◆ WHAT IS REQUIRED
Copy each line below as written, but skip the pictures.

SUPPLIED INFORMATION START

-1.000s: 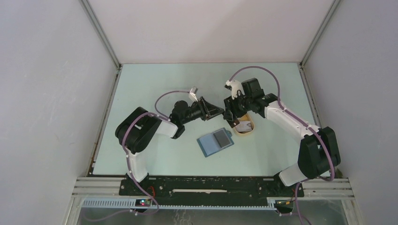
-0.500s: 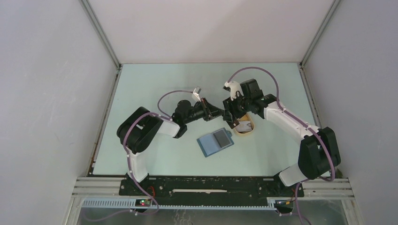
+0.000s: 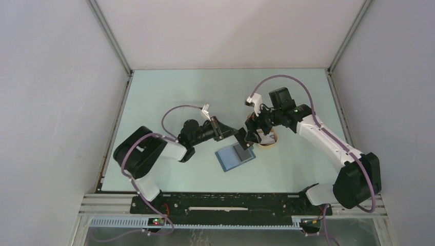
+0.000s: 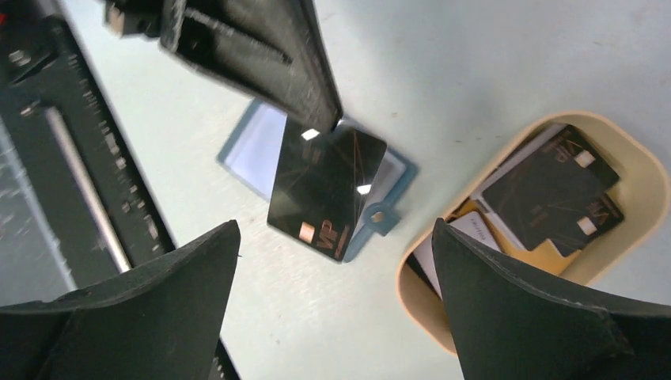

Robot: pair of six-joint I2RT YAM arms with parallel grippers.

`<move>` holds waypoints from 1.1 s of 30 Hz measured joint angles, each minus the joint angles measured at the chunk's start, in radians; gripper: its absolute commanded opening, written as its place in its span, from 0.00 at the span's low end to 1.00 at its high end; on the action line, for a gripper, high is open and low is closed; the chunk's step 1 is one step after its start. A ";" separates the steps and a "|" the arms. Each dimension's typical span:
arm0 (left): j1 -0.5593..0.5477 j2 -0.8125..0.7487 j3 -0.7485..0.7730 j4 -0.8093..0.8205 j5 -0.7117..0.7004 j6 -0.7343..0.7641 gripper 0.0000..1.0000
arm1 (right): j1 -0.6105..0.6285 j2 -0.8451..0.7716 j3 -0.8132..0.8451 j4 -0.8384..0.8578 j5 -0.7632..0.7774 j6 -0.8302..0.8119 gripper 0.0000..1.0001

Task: Put the credit cards into the card holder
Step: Pick up the credit card from the storage box.

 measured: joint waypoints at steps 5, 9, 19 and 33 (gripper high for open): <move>0.000 -0.154 -0.106 -0.014 0.009 0.112 0.00 | -0.060 -0.056 0.001 -0.093 -0.219 -0.106 1.00; -0.030 -0.317 -0.169 -0.095 0.008 0.254 0.00 | -0.080 -0.060 0.002 -0.149 -0.368 -0.160 0.98; -0.167 -0.603 -0.183 -0.343 -0.034 0.577 0.00 | -0.003 0.075 0.048 -0.240 -0.520 -0.199 0.56; -0.189 -0.658 -0.183 -0.436 0.002 0.639 0.36 | 0.087 0.153 0.115 -0.385 -0.566 -0.330 0.00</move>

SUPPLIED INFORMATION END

◆ ANSWER SPACE
-1.000s: 
-0.500s: 
+0.000s: 
+0.000s: 

Robot: pair of six-joint I2RT YAM arms with parallel grippers.

`<move>` holds waypoints from 1.1 s of 30 Hz measured joint angles, each minus the joint angles measured at the chunk's start, in radians; gripper: its absolute commanded opening, written as its place in its span, from 0.00 at the span's low end to 1.00 at its high end; on the action line, for a gripper, high is open and low is closed; the chunk's step 1 is one step after its start. A ";" separates the steps and a "|" the arms. Each dimension's typical span:
arm0 (left): j1 -0.5593..0.5477 j2 -0.8125..0.7487 j3 -0.7485..0.7730 j4 -0.8093..0.8205 j5 -0.7117..0.7004 j6 -0.7343..0.7641 gripper 0.0000..1.0000
arm1 (right): j1 -0.6105..0.6285 j2 -0.8451..0.7716 j3 -0.8132..0.8451 j4 -0.8384..0.8578 j5 -0.7632..0.7774 j6 -0.8302..0.8119 gripper 0.0000..1.0001

Task: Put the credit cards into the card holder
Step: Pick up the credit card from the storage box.

 measured: joint waypoints at steps 5, 9, 19 and 33 (gripper high for open): <move>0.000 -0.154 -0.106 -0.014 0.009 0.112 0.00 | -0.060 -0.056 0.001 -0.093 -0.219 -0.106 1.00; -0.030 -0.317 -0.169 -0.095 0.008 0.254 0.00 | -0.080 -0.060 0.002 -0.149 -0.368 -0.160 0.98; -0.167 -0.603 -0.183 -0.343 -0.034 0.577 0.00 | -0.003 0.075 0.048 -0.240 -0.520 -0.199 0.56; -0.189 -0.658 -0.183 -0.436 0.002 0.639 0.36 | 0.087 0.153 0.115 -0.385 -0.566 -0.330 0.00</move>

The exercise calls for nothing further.